*Your task:* Could you set down exactly the lines of the data below, starting at the one that holds "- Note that" and ending at the one that holds "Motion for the", both included, and only those?

*Provided records:*
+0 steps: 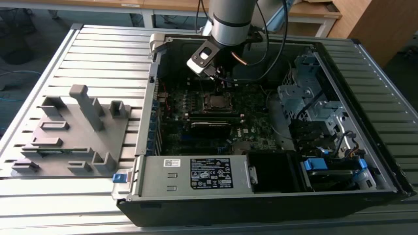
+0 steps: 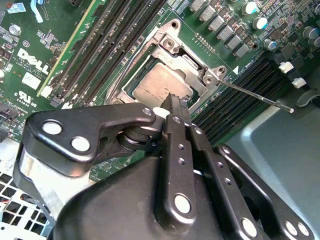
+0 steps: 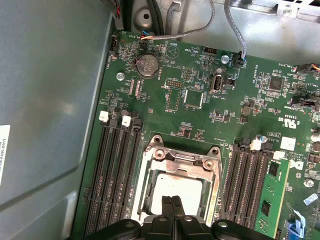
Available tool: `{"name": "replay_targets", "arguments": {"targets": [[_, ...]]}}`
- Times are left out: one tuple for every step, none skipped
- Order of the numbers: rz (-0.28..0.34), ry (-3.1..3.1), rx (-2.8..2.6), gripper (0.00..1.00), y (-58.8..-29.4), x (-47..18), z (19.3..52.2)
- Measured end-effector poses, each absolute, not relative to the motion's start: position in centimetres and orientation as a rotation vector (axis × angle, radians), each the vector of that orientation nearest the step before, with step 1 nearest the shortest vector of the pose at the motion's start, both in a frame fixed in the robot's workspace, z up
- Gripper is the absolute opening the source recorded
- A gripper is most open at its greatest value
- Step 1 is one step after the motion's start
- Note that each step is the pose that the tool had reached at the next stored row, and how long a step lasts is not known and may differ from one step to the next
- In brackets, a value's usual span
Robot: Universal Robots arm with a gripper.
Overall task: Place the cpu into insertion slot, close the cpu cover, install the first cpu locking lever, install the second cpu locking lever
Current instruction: 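Place the cpu into insertion slot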
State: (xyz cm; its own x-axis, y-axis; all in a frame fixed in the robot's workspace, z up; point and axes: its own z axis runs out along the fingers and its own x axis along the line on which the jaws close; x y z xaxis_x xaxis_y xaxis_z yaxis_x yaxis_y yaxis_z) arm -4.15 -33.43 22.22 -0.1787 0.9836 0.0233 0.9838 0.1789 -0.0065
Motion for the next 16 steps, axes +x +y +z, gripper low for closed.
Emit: {"name": "replay_targets", "arguments": {"targets": [[-0.016,-2.396,-1.998,0.1,-33.43,-4.15,22.22],[-0.015,-2.401,-1.991,0.1,-33.43,-4.15,22.22],[-0.015,-2.41,-1.981,0.1,-33.43,-4.15,22.21],[-0.015,-2.419,-1.97,0.1,-33.43,-4.15,22.21],[-0.015,-2.425,-1.962,0.1,-33.43,-4.15,22.21],[-0.015,-2.426,-1.961,0.1,-33.43,-4.15,22.22],[-0.015,-2.426,-1.961,0.1,-33.43,-4.15,22.22],[-0.015,-2.426,-1.961,0.1,-33.43,-4.15,22.21],[-0.015,-2.428,-1.958,0.1,-33.43,-4.15,22.21],[-0.015,-2.428,-1.958,0.1,-33.43,-4.15,22.21],[-0.015,-2.428,-1.958,0.1,-33.43,-4.15,22.21],[-0.015,-2.428,-1.958,0.1,-33.43,-4.15,22.21],[-0.015,-2.428,-1.958,0.1,-33.43,-4.15,22.21],[-0.015,-2.428,-1.958,0.1,-33.43,-4.15,22.22],[-0.015,-2.428,-1.958,0.1,-33.43,-4.15,22.21],[-0.015,-2.428,-1.958,0.1,-33.43,-4.15,22.21]]}}
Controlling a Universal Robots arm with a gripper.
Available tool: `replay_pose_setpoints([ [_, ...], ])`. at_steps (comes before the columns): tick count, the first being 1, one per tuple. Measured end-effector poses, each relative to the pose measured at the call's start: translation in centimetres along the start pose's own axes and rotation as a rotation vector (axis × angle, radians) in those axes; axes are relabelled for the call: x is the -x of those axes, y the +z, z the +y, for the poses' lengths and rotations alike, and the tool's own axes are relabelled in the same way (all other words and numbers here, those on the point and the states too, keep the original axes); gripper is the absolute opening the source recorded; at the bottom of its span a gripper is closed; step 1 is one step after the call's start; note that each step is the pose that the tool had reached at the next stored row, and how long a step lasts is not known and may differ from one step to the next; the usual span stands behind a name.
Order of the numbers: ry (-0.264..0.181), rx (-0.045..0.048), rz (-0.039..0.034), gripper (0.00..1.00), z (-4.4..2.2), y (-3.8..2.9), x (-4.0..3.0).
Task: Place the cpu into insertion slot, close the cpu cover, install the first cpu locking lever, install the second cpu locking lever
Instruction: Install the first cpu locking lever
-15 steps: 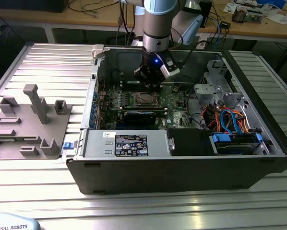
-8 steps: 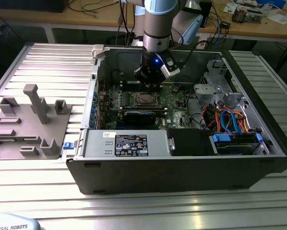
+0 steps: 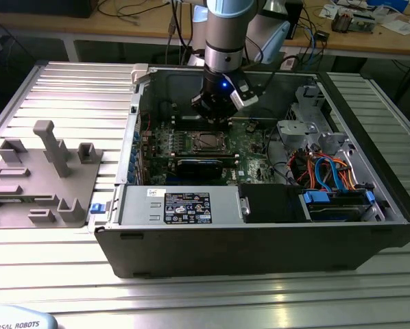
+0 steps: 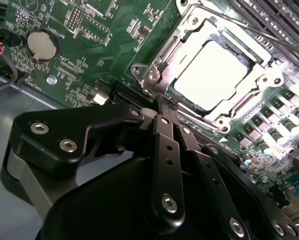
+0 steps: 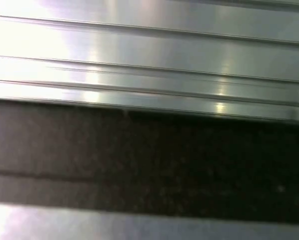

*Reply to the exercise:*
- Note that each step is the pose that the tool had reached at the next stored row, and how long a step lasts is not known and may differ from one step to the next
- In brackets, a value's usual span
Robot: Universal Robots arm with a gripper.
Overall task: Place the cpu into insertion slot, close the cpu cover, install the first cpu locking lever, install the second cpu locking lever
Current instruction: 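Place the cpu into insertion slot
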State: (xyz cm; its own x-axis, y-axis; all in a frame fixed in the robot's workspace, z up; point and axes: its own z axis runs out along the fingers and its own x axis along the line on which the jaws close; x y z xaxis_x xaxis_y xaxis_z yaxis_x yaxis_y yaxis_z) arm -4.15 -33.43 22.22 -0.1787 0.9836 0.0233 0.9838 0.1789 -0.0065
Motion for the next 16 steps, axes +x +y +z, gripper low for closed.

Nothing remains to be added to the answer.